How are session identifiers generated?

How are session identifiers generated? - security

Most web applications depend on some kind of session with the user (for instance, to retain login status). The session id is kept as a cookie in the user's browser and sent with every request.
To make it hard to guess the next user's session these session-ids need to be sparse and somewhat random. The also have to be unique.
The question is - how to efficiently generate session ids that are sparse and unique?
This question has a good answer for unique random numbers, but it seems not scalable for a large range of numbers, simply because the array will end up taking a lot of memory.
EDIT:
GUIDs are considered unsafe as far as security (and randomness) go.
The core problem is making sure the numbers are unique, i.e. they don't repeat and making it efficient.

If you want them to be unique and not easily guessable, why not combine these?
Take a counter (generates unique value for new session) and append random bits generated by a CSPRNG. Make sure to get the minimum number of bits required right.
This should work on a farm as well without hitches: just prefix the counter that is local to a server with an id that is unique to that server.
SSSSCCCCCRRRRRR
Where S is server id that created the session, C is the server local counter and R is a crypto random.
(Disclaimer: the number of letters do not correspond to the number of digits/bits you should use in any way. :)
Unique, secure.

You could take a look at the RNGCryptoServiceProvider if you are using .NET.
http://www.informit.com/guides/content.aspx?g=dotnet&seqNum=775
This is a cryptographically secure way of generating random numbers.

Related

Unique hash as authorization for endpoint

I've already saw, that sometimes companies are sending customized links to get to some resource without logging in.
For example some company send me email with link to my invoices:
www.financial.service.com/<SOME_HASHED_VALUE>
and there is no any authorization behind this endpoint, they only rely on fact that I am only person who knows this hash value.

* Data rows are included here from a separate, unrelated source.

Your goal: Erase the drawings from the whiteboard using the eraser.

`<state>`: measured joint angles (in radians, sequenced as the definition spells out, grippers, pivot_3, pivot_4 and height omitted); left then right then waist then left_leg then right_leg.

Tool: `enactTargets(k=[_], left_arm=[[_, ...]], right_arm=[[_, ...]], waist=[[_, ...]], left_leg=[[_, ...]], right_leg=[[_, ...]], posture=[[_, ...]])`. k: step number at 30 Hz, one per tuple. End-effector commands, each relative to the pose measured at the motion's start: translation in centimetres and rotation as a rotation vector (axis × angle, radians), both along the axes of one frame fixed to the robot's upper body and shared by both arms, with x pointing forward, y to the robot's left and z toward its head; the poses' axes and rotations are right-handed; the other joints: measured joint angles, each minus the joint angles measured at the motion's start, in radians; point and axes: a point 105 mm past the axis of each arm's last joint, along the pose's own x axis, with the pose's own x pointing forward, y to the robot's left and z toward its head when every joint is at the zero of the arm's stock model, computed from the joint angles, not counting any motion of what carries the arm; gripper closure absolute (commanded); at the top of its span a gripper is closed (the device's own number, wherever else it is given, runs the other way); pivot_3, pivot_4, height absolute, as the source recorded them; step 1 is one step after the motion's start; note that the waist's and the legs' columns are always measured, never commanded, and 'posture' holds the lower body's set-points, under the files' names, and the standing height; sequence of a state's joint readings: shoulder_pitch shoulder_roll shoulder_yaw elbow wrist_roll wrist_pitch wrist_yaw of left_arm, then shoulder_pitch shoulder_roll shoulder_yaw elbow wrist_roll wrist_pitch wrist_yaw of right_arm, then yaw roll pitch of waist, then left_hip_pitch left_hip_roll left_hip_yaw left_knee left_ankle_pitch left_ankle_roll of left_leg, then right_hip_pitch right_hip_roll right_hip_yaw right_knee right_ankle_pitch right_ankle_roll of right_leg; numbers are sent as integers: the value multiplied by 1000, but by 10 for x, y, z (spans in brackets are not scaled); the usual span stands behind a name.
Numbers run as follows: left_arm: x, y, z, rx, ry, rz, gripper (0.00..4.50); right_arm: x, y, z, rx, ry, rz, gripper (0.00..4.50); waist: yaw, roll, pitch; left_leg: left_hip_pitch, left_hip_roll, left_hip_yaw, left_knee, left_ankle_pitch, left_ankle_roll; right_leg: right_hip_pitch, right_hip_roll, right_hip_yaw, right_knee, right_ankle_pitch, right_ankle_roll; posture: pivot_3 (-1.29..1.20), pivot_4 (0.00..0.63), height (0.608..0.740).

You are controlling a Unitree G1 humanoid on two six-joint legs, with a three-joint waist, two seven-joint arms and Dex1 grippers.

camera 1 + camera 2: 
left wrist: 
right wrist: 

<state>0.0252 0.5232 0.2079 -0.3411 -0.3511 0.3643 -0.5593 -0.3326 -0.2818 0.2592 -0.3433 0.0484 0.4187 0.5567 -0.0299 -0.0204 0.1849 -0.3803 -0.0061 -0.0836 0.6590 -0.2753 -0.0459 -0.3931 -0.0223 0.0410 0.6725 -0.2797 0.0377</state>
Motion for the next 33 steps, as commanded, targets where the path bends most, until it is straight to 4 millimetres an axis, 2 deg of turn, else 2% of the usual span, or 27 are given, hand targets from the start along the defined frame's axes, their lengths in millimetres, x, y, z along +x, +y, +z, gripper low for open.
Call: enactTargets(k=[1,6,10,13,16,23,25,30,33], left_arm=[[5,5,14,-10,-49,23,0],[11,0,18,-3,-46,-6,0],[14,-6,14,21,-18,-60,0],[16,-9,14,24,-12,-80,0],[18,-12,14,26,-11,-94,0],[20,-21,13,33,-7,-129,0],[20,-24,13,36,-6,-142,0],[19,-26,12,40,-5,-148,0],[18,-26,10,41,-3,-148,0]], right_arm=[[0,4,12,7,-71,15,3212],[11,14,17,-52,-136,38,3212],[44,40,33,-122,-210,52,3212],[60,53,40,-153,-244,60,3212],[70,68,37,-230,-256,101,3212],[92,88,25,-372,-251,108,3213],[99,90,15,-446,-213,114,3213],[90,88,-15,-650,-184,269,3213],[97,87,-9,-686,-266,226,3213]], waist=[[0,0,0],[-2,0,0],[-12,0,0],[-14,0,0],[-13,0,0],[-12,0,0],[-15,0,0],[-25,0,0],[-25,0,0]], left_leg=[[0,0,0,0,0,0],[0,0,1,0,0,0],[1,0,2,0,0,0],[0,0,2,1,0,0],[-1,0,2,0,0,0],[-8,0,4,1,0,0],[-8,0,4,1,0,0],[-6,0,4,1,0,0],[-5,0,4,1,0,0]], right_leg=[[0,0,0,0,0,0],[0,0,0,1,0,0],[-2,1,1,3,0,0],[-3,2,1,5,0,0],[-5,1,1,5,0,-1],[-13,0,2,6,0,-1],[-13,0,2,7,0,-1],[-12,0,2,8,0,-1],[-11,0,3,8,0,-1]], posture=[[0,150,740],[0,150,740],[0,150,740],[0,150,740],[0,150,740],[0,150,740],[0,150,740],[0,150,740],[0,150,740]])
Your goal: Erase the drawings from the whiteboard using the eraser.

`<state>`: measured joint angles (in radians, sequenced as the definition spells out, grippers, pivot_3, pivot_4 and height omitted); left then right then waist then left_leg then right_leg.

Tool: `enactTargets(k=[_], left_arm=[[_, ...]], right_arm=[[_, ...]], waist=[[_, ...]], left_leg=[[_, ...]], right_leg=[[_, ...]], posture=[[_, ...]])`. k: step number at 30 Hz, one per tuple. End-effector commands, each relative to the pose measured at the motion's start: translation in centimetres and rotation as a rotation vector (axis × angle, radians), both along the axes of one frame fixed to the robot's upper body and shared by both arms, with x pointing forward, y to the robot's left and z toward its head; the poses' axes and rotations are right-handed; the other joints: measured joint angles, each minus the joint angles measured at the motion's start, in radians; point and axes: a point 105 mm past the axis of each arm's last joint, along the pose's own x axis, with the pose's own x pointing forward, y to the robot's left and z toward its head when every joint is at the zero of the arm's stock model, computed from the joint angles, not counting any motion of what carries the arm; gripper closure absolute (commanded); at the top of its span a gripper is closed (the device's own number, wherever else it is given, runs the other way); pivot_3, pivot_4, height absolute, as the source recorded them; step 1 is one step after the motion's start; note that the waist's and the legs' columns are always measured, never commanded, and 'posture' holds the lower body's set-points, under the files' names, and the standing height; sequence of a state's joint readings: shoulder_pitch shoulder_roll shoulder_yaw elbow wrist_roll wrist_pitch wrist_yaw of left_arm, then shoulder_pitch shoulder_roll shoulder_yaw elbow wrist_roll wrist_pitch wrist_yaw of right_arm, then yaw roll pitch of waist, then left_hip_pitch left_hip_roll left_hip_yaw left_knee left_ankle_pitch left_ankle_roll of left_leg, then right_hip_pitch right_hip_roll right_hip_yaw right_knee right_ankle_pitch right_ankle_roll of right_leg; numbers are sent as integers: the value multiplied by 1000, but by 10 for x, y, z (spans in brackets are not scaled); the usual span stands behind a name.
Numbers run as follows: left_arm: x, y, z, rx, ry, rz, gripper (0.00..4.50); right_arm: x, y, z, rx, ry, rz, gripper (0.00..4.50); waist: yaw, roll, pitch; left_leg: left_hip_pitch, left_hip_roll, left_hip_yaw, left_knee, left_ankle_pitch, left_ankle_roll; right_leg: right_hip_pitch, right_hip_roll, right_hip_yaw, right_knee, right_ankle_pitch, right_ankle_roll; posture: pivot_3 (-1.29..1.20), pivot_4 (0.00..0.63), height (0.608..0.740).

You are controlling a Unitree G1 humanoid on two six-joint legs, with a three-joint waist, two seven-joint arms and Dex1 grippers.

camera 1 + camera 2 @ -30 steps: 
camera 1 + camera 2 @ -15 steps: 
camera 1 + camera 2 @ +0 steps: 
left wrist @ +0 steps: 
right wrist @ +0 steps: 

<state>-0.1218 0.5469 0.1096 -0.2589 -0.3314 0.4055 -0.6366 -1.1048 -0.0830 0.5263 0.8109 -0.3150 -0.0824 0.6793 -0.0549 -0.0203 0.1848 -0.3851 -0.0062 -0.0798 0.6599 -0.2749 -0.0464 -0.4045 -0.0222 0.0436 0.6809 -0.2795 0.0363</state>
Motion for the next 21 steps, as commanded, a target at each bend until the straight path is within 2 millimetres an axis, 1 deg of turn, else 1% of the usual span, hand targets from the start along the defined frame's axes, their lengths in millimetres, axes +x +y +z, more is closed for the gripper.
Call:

I have very similar case but I have concerns:
firstly is it good approach ?
secondly how should I make this hash? sha512 on some random data?

This can be a completely valid approach, and is its own type of authentication. If constructed correctly, it proves that you have access to that email (it doesn't prove anything else, but it does prove that much).
These values often aren't hashes. They're often random, and that's their power. If they are hashes, they need to be constructed such that their output is "effectively random," so usually you might as well just make them random in the first place. For this discussion, I'll call it a "token."
The point of a token is that's unpredictable, and extremely sparse within its search space. By unpredictable, I mean that even if I know exactly who the token is for, it should be effectively impossible (i.e. within practical time contraints) to construct a legitimate token for that user. So, for instance, if this were the hash of the username and a timestamp (even a millisecond timestamp), that would be a terrible token. I could guess those very quickly. So random is best.
By "sparse" I mean that out of all the possible tokens (i.e. strings of the correct length and format), a vanishingly small number of them should be valid tokens, and those valid tokens should be scattered across the search space randomly. For example, if the tokens were sequential, that would be terrible. If I had a token, I could find other tokens by simply increasing or decreasing the value by one.
So a good token looks like this:
Select a random, long string
Store it in your database, along with metadata about what it means, and a timestamp
When a user shows up with it, read the data from the database
After some period of time, expire the token by deleting it from the database (optional, but preferred)
Another way to implement this kind of scheme is to encode the encrypted metadata (i.e. the userid, what page this goes to, a timestamp, etc). Then you don't need to store anything in a database, because its right there in the URL. I don't usually like this approach because it requires a very high-value crypto key that you then have to protect on production servers, and can be used to connect as anyone. Even if I have good ways to protect such a key (generally an attached HSM), I don't like such a key even existing. So generally I prefer a database. But for some applications, encrypting the data is better. Storing the metadata in the URL also significantly restricts how much metadata you can store, so again, tokens are nicer.

and there is no any authorization behind this endpoint, they only rely on fact that I am only person who knows this hash value.
Usually there is authorization before accessing the endpoint (you have authenticated before receiving the invoices). I see it as a common way to share resource with external parties. We use similar approach with expirable AWS S3 urls.
firstly is it good approach ?
It depends on your use case. For sharing some internal resources with option to control access (revoking access, time based access, one time access, ..)
secondly how should I make this hash? sha512 on some random data?
Until the SOME_HASHED_VALUE is not guessable with negligible collision probability (salted hash, long random unique value, ..) it should be ok.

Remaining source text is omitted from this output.